I care about the safety of rooming houses, even though I don't live in one. I care about the safety of food served at fast food restaurants, even though I don't eat in them. I care about the safety of playground equipment, even though my kids have outgrown using it. I care about the safety of young women riding home alone on the T late at night, even though I'm neither young nor female nor do I take the T home late at night.

Call me whatever you want -- busybody, norm, nanny government advocate -- I don't care. My engagement makes the world a better place, not a worse one.

I don't personally attend underground music concerts, but my kids, and my kids' friends, and my friends' kids, do. While I completely understand the arguments about selective enforcement, and about the police and licensing authorities serving the interests of established clubs by squashing the upstarts, that doesn't change the fundamental principle that any place open to the public needs to meet certain standards of safety.

Assumptions

Before you run around playing the "muggle" card maybe you should consider some of us who think that basement venues are not where it is at were just like you once, but then we got older and wiser and learned about things like responsibility and liability. Some of us are even musicians who have seen our fair share of electrical shorts and fires from equipment. And we all know that a lot of houses in Allston are hardly up to code for normal living, and certainly have not had their electrical wiring updated prior to 1932.

cover charges, etc.

I wonder - could one of these shows become a private party via the internet?

Something like "download Cruxwhore's and GutterHelmet's latest tracks for $6 and join our invite list".

People who download the track for the excessive amount then get a "free" invite to the next "invitation only private party".

when i see these kids wearing their handmade clothes, im scared.

jesus, bless the po who expunged these peoples' outlet for art. they should be working, as respectable computer programmers, not playing around with instruments.

there is no monetary gain in music, hence there is no validation. art doesnt need to happen. artists dont need to express it. shut the fuck up and deal with the way things are.

allston is changing, for the better. there's fewer galleries and venues than before - that means less opportunities for local ingenious artist turds. police presence is way up. they're using all available technology to locate rat holes like the one is the video, with an intense intent of exterminating the residing vermin.

it's about time, the only city in america named after an artist became more gentrified. i for one believe that if a young person isnt in college, or doesnt have a child yet, they shouldnt be allowed the choice of an alternative lifestyle. their displacement is no concern of mine.
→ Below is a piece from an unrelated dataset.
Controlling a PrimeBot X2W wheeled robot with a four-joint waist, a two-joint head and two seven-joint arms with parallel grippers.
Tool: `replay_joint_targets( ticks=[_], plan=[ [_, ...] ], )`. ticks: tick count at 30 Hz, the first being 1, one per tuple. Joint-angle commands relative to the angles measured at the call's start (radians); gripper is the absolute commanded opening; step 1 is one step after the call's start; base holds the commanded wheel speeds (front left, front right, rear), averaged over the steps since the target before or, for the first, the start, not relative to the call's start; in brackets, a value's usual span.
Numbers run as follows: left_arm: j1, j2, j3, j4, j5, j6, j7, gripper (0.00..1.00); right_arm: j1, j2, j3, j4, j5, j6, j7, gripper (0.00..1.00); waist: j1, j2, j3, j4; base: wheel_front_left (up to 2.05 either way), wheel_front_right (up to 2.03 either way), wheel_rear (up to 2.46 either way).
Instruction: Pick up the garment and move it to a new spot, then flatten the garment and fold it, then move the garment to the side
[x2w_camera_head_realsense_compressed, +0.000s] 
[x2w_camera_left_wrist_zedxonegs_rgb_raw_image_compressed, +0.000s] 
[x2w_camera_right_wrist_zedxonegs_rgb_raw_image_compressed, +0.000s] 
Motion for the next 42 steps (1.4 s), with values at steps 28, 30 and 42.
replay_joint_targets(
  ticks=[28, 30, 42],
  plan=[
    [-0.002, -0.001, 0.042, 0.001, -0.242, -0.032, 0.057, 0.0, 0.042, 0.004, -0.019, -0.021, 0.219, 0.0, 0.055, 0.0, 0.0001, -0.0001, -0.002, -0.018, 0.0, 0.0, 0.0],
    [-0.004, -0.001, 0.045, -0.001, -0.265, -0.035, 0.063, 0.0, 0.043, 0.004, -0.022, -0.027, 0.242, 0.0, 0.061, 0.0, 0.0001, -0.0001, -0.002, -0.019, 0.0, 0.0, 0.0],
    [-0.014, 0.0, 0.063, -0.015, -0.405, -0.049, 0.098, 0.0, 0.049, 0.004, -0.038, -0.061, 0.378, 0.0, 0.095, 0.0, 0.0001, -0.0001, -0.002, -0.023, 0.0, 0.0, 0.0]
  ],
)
if you look at american history, we've always displaced cultures - of all varieties - all over the world. this is nothing new, and obviously these weirdos didnt go to school or they'd know this by now.

i blame the parents. i dont know any norms that would allow a growing son or daughter to listen to such noise, nevermind actually create such a demonic sound.

why does it bother me so much that there's a minority of the population constructing and supporting a DIY culture in Massachusetts? because we desperately need a higher standard of living, class, sophistication, refinement.

if these kids think that they can move into incredibly poor living environments, maintain miserable eating habits, and get disapproving attitudes from the public - just to make music - boy do they have another thing coming.

we just wont let them make music. that'll teach them... to not make music.

art sucks. music sucks. weed sucks. beer sucks. friends suck. shows suck. meth valley sucks. ramming speed sucks. whoever took that video sucks. this sucks.